> [YOUR GOAL]: Write out each line of the entries below that holds the word "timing".

----- EXTRACTED INFORMATION -----

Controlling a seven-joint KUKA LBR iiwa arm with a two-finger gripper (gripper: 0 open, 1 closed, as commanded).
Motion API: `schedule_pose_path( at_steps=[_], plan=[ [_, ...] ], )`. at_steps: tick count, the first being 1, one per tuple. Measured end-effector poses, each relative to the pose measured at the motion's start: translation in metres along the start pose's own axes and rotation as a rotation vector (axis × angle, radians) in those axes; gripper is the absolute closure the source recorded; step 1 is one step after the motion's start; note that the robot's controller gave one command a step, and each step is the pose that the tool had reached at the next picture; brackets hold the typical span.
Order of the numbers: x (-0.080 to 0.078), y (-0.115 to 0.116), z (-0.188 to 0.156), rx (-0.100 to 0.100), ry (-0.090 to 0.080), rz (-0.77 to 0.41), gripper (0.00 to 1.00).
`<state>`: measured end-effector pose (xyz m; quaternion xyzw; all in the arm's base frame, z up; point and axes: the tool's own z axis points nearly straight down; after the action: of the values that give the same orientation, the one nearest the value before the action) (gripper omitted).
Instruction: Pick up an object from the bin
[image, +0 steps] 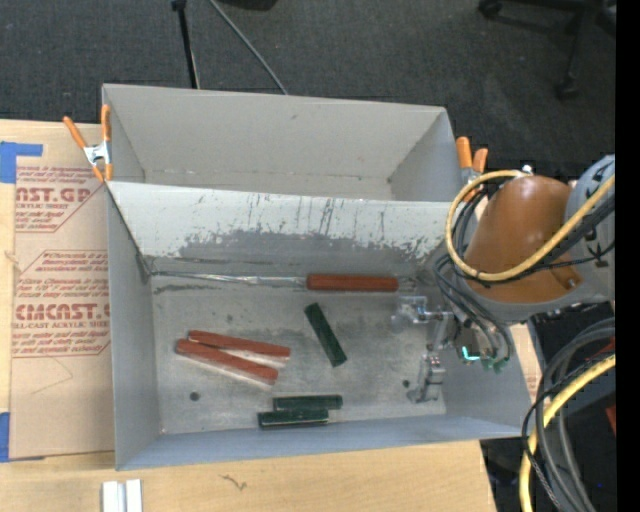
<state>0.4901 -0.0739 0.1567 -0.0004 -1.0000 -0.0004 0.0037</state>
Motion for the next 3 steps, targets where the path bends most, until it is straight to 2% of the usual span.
schedule_pose_path(
  at_steps=[1, 2, 3],
  plan=[
    [-0.077, 0.104, 0.09, -0.003, -0.011, -0.074, 0.0],
    [-0.078, 0.084, 0.055, 0.002, -0.012, -0.113, 0.0],
    [-0.065, 0.105, 0.057, -0.001, -0.007, 0.077, 0.0]
  ],
)
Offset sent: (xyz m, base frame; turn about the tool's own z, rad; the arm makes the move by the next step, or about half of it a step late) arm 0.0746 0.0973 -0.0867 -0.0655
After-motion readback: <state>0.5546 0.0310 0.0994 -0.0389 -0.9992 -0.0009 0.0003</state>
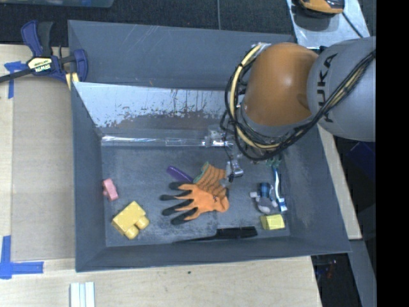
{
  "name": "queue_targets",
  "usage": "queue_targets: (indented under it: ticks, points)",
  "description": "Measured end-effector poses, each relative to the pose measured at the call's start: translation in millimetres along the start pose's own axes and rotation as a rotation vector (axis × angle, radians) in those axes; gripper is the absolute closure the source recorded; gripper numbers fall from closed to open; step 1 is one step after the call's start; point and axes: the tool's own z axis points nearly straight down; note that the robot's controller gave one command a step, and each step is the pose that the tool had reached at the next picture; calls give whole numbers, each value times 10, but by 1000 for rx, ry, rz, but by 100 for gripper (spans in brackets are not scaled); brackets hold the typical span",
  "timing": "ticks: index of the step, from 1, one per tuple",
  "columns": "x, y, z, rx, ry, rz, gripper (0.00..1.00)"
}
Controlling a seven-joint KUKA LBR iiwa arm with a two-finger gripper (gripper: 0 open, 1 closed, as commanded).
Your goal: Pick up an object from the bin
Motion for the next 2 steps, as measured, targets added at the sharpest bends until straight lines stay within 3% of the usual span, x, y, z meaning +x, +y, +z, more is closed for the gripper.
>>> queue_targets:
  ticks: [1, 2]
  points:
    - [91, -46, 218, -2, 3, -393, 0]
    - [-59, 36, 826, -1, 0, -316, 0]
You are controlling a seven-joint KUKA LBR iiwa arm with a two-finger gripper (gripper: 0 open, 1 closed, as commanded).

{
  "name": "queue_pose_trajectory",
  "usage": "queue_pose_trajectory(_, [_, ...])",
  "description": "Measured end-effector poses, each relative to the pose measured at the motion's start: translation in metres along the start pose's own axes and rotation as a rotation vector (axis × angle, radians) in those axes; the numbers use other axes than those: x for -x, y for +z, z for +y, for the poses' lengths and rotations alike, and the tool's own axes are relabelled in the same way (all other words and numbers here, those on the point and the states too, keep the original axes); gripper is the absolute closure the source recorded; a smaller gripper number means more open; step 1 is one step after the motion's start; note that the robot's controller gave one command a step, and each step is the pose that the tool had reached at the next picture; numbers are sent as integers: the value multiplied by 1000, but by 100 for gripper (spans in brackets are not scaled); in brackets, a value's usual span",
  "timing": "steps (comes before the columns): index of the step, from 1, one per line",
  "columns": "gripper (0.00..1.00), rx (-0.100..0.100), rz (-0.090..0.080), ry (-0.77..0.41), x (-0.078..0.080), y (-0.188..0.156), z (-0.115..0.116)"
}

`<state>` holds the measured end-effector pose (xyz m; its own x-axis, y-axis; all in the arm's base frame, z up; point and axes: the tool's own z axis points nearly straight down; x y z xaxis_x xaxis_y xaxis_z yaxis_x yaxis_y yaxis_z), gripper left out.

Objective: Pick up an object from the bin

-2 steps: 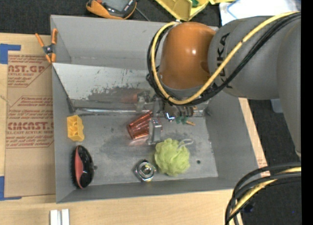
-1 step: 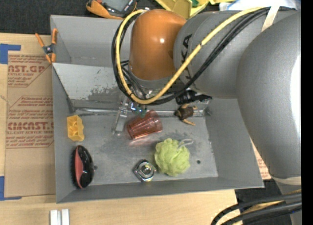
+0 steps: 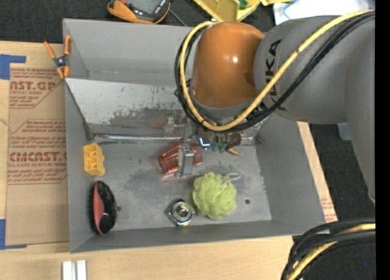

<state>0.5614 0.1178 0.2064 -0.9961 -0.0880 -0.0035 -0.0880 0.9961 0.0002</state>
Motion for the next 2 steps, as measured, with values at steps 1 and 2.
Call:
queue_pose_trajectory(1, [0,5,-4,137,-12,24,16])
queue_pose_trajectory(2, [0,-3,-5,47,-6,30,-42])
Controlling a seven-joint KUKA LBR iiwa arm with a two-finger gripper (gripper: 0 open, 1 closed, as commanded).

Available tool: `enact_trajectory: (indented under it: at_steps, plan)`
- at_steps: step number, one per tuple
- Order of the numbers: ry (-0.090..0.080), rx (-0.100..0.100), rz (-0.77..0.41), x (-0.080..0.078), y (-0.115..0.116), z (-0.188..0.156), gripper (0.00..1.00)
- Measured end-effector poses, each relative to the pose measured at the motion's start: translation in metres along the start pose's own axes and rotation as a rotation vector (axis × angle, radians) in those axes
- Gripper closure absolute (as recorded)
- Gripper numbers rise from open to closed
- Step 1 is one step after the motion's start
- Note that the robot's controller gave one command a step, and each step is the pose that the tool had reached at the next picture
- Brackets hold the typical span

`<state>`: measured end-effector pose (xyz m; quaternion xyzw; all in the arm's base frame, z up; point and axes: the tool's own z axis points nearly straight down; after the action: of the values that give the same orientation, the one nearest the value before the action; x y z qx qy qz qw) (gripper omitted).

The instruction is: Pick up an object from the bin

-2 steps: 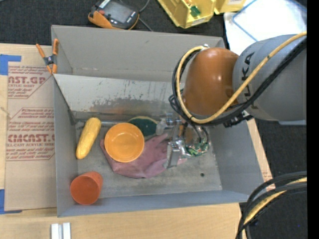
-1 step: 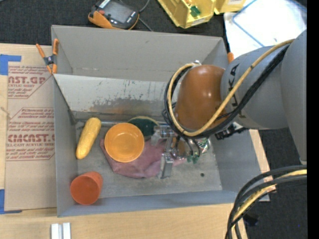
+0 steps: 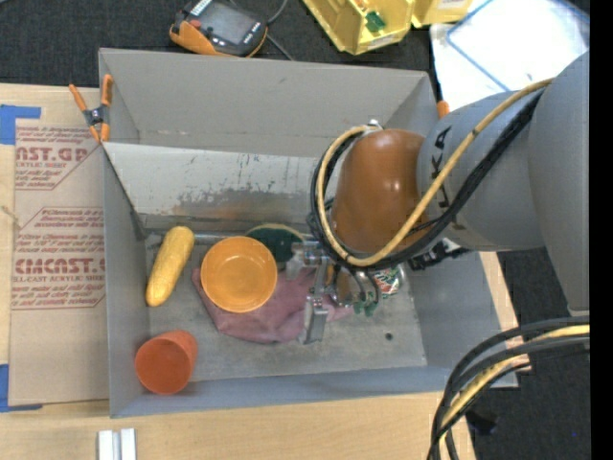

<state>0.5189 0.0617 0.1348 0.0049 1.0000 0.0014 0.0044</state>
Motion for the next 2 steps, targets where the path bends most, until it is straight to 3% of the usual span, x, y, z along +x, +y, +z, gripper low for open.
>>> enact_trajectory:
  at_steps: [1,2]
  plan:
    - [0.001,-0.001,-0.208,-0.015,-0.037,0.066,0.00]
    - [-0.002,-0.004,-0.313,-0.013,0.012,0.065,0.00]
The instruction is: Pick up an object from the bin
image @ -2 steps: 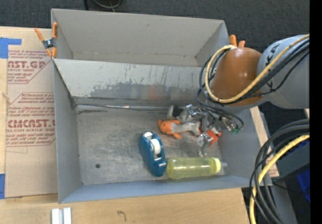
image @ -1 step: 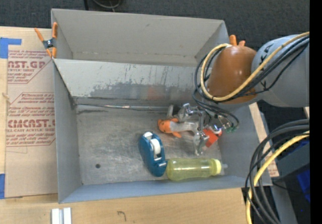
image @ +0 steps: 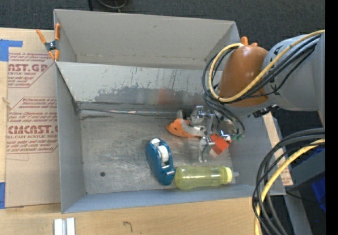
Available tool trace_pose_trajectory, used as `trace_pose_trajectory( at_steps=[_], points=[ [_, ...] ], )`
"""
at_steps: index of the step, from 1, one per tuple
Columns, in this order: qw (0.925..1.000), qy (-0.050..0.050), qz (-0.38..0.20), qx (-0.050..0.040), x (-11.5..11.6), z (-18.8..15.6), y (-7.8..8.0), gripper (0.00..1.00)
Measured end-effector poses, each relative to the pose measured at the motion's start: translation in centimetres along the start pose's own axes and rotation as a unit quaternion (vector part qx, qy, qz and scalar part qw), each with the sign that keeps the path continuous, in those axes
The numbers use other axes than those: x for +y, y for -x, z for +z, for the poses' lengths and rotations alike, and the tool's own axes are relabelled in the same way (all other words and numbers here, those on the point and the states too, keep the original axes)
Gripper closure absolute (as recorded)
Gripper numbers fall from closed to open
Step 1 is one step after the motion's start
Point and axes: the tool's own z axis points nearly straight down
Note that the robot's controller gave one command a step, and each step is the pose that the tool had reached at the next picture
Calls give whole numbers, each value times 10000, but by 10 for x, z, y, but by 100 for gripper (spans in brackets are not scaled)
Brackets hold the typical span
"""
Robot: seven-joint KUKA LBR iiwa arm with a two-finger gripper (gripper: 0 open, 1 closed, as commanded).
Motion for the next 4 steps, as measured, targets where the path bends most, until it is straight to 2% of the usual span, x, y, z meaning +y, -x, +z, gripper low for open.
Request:
trace_pose_trajectory(
  at_steps=[1, 2, 3, 4],
  points=[
    [9970, -11, -778, -54, -1, -26, 7, 0],
    [9849, -24, -1727, -85, -1, -32, 14, 0],
    [9980, -2, 634, -78, 22, 1, 1, 100],
    [9979, -2, 635, -78, 22, 1, 1, 100]
  ],
)
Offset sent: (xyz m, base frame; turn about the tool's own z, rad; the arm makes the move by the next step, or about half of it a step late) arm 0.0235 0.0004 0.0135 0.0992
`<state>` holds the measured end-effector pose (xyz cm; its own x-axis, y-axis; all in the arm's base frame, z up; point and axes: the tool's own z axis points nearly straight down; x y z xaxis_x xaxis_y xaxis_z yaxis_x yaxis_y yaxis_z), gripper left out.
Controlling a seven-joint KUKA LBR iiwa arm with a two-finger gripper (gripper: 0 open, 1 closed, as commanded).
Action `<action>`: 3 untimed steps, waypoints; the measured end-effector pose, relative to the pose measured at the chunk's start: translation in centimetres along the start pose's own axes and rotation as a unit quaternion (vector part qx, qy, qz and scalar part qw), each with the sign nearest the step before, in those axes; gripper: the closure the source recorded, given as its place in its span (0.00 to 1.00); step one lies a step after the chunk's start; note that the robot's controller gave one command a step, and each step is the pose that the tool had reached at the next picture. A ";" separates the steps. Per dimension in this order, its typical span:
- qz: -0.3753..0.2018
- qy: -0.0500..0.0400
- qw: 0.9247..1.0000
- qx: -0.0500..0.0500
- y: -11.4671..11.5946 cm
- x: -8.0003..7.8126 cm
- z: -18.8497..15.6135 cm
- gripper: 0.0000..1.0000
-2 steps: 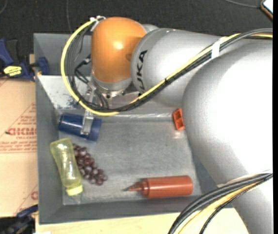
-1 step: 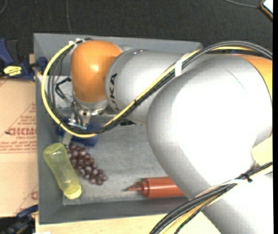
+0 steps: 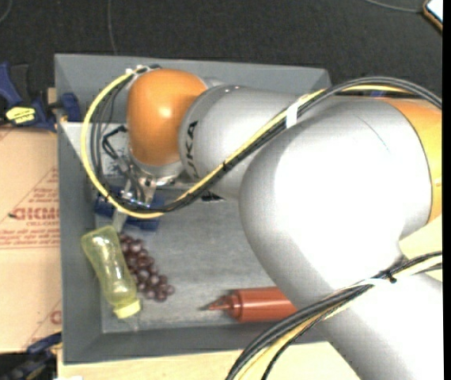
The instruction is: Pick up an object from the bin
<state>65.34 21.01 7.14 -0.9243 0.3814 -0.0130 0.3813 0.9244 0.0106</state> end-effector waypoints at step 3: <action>0.111 0.000 0.994 0.001 0.9 3.6 -0.1 1.00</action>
Offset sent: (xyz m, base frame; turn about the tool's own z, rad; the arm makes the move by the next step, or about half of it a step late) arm 0.0000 0.0000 0.0000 0.0000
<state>62.36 23.23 7.19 -0.8178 0.5754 -0.0096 0.5753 0.8179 0.0105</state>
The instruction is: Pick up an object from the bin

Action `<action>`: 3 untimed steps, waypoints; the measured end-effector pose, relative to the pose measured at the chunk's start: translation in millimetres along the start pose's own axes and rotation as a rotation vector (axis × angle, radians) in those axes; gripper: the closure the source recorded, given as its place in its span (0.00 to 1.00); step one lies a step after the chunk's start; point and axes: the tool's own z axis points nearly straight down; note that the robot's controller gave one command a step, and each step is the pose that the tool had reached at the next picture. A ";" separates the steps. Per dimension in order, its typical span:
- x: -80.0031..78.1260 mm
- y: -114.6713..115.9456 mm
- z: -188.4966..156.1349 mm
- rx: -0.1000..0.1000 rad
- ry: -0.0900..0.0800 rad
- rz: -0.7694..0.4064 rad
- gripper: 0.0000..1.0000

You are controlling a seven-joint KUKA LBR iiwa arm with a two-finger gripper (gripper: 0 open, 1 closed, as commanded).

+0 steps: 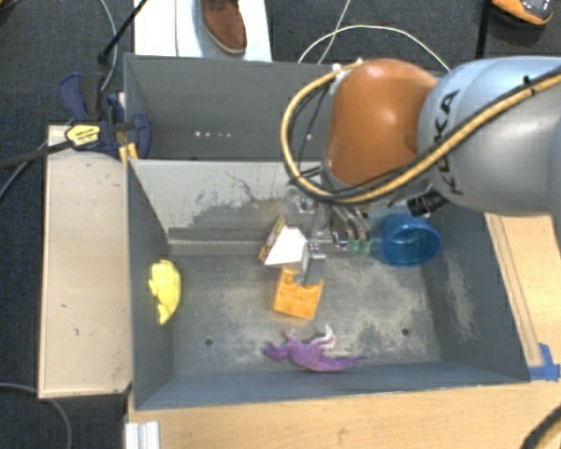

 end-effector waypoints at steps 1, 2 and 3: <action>-1.6 -0.5 -4.8 -0.001 -0.008 0.002 0.00; 0.2 -10.6 30.4 -0.001 -0.011 -0.075 0.00; 4.0 -13.7 47.8 0.001 -0.008 -0.099 0.00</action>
Offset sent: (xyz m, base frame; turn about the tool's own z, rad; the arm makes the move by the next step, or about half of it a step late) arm -0.0069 -0.0271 -0.0866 -0.1828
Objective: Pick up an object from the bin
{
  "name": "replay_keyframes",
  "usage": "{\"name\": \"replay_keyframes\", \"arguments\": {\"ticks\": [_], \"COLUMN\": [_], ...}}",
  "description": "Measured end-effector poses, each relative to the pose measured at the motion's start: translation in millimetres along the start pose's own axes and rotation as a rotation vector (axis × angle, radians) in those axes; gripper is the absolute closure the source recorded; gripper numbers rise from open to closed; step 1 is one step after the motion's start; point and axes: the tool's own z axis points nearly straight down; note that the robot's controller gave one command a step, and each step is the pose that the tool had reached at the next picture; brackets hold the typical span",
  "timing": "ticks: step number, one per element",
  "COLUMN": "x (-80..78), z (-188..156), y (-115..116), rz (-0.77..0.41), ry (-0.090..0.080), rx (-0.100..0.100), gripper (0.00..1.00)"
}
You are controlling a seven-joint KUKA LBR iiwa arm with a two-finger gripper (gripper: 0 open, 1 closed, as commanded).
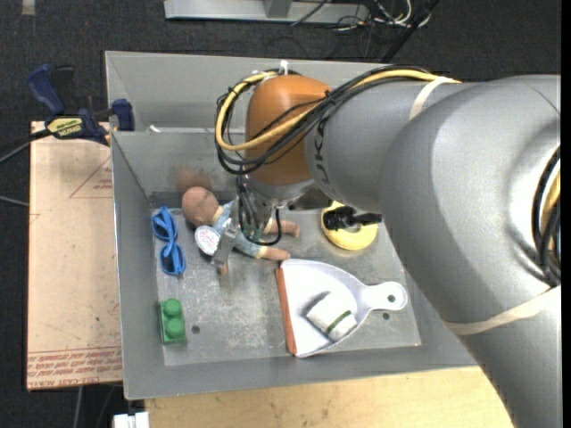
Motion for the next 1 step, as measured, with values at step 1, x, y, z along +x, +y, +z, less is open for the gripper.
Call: {"name": "replay_keyframes", "arguments": {"ticks": [1], "x": [-26.3], "z": [3.5], "y": [-2.7], "rz": [-0.123], "ry": [-0.002], "rx": [-0.002], "gripper": [1.0]}}
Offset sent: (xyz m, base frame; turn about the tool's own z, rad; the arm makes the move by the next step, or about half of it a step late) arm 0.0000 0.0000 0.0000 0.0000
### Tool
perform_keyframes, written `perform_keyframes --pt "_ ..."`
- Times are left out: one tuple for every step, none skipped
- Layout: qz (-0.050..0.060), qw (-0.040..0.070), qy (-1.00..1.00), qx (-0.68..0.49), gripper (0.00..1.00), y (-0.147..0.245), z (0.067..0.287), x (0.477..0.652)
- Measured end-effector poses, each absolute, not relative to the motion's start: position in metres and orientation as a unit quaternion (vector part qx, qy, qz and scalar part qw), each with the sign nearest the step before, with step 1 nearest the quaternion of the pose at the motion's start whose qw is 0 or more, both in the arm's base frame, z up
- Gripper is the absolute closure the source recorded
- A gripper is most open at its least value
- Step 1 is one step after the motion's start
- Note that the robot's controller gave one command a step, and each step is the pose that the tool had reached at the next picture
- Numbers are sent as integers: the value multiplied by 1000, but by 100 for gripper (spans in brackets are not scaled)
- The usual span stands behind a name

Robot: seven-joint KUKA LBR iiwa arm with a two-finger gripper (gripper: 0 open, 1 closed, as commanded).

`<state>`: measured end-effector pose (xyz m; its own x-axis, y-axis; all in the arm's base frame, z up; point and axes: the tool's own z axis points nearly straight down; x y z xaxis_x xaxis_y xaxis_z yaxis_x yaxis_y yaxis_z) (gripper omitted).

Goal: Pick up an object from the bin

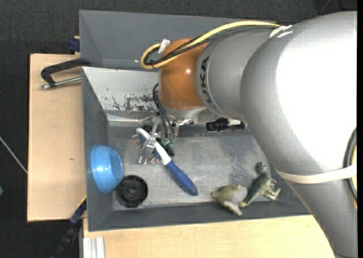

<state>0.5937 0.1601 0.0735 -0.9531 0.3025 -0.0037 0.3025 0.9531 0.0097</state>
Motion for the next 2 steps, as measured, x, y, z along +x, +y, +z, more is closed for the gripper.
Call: perform_keyframes --pt "3 2 988 152 0 163 76 595" --pt "3 6 988 152 100 162 78 597"
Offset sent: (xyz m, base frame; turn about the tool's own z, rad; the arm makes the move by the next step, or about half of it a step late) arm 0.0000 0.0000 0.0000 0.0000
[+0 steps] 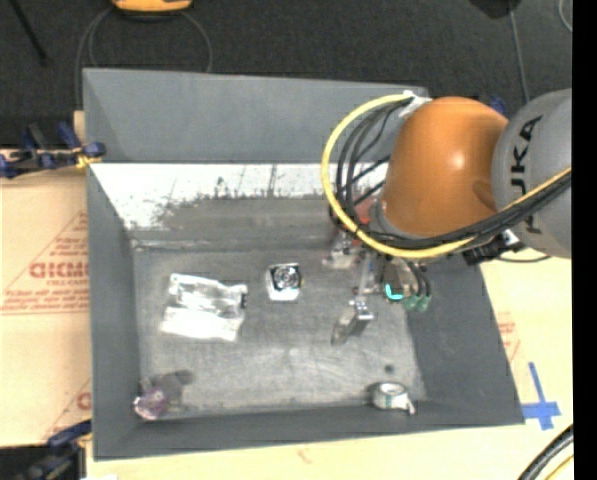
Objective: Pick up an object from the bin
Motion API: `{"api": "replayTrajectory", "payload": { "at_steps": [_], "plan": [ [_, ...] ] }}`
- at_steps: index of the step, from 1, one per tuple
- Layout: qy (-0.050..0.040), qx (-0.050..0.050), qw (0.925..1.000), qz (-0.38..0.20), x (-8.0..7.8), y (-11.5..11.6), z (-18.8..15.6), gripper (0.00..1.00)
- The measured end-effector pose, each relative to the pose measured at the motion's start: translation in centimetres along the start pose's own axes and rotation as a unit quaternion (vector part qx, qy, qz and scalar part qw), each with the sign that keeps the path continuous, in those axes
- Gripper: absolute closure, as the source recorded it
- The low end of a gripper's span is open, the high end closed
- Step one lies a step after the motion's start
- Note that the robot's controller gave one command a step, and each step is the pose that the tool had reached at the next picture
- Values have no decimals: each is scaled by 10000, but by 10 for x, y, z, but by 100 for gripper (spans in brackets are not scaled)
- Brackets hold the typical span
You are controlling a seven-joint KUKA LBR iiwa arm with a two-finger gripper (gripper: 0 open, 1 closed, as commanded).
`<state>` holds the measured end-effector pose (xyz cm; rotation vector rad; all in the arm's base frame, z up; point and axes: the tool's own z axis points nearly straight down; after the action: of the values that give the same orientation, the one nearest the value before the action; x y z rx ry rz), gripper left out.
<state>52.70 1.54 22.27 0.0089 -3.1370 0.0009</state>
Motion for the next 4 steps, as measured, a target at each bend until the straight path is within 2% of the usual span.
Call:
{"api": "replayTrajectory", "payload": {
  "at_steps": [1, 2, 3, 4],
  "plan": [
    [-101, 3, 9972, -743, -74, 18, 135, 0],
    [-54, -4, 9998, -202, -82, 0, 121, 0],
    [-55, -8, 9999, -107, -89, 7, 121, 0],
    [-53, -21, 9999, 162, -92, 2, 145, 0]
  ]
}}
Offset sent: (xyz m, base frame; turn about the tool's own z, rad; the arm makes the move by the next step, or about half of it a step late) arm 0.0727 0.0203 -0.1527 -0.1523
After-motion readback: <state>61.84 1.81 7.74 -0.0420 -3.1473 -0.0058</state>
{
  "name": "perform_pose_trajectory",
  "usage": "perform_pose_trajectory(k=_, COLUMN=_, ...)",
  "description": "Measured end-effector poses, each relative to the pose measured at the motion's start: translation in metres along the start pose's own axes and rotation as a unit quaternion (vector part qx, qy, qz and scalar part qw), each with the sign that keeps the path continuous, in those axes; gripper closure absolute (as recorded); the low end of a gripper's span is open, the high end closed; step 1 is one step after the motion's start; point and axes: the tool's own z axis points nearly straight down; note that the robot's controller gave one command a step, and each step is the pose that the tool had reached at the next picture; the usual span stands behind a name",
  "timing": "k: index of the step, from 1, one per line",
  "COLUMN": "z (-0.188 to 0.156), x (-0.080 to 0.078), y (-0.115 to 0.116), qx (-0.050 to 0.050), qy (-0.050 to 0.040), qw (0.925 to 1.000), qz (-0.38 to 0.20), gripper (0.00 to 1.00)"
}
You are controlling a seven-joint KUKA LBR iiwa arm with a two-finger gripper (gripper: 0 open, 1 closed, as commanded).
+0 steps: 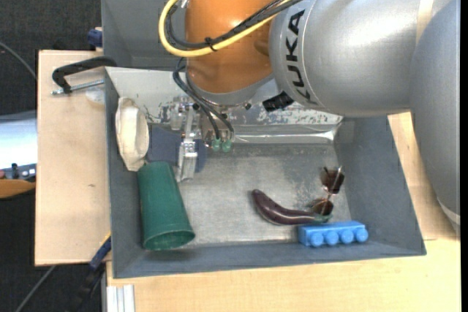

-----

> [SOLUTION TO THE EXERCISE]:
  "timing": "ticks: index of the step, from 1, one per tuple",
  "timing": "steps (comes before the columns): index of the step, from 1, one per line",
  "timing": "ticks: step number, one per element",
  "timing": "k: index of the step, from 1, one per line",

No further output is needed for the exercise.